## Information supplied
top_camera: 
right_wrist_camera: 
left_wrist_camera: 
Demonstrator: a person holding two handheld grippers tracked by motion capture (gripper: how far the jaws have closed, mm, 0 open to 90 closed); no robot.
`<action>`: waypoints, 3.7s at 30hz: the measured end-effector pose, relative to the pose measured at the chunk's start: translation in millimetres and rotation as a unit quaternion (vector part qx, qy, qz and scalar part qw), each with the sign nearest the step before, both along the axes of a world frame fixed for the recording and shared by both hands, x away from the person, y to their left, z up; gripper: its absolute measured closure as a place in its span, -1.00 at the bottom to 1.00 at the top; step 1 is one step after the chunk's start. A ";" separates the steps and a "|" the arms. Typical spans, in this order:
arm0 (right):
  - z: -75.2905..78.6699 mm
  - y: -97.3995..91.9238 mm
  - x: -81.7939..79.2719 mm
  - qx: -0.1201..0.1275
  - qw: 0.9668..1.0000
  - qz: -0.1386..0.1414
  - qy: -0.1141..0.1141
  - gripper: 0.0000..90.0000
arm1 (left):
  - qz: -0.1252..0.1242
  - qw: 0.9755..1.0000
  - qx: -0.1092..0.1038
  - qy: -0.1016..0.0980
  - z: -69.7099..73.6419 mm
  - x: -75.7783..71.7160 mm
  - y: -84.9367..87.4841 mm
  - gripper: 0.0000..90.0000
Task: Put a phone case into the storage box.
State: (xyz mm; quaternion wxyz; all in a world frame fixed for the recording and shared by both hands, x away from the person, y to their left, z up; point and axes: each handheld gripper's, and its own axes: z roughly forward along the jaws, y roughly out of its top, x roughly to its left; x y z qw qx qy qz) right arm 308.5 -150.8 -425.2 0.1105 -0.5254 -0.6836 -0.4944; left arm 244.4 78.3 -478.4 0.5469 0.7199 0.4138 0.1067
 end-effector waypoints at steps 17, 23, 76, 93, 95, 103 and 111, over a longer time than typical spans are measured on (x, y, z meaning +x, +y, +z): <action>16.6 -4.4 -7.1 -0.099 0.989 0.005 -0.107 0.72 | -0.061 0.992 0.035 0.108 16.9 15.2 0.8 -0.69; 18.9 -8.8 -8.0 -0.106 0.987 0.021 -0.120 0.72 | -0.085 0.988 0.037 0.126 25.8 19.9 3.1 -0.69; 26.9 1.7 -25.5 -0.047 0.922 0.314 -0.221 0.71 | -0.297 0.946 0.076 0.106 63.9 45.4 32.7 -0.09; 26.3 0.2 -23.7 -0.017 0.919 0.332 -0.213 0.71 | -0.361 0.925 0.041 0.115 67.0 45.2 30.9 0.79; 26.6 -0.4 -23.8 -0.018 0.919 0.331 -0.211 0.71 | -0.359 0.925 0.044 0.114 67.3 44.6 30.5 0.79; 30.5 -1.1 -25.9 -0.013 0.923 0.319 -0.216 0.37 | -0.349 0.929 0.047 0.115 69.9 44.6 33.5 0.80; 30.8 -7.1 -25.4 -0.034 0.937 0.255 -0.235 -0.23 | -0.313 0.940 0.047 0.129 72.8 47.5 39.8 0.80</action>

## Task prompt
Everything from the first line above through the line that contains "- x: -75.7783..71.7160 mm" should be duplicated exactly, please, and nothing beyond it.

## Answer space
top_camera: 
right_wrist_camera: 
left_wrist_camera: 
Demonstrator: a person holding two handheld grippers tracked by motion capture (gripper: how far the jaws have closed, mm, 0 open to 90 closed); no robot.
`<action>`: waypoints, 3.7s at 30hz: the measured end-effector pose, relative to the pose measured at the chunk's start: translation in millimetres and rotation as a unit quaternion (vector part qx, qy, qz and scalar part qw), each with the sign nearest the step before, both along the axes of a world frame fixed for the recording and shared by both hands, x away from the person, y to their left, z up; gripper: its absolute measured closure as a place in its span, -1.00 at the bottom to 1.00 at the top; step 1 is one step after the chunk's start. A ";" separates the steps and a "|" the arms. Typical spans, in this order:
arm0 (right):
  - z: -75.2905..78.6699 mm
  - y: -97.3995..91.9238 mm
  - x: -81.7939..79.2719 mm
  - qx: -0.1201..0.1275
  - qw: 0.9668..1.0000
  - qz: -0.1386..0.1414
  - qy: -0.1141..0.1141
  - gripper: 0.0000..90.0000
arm1 (left):
  - qz: -0.1252..0.1242
  - qw: 0.9755..1.0000
  - qx: -0.1092..0.1038
  - qy: -0.1016..0.0980
  - z: -69.7099..73.6419 mm
  - x: -75.7783..71.7160 mm

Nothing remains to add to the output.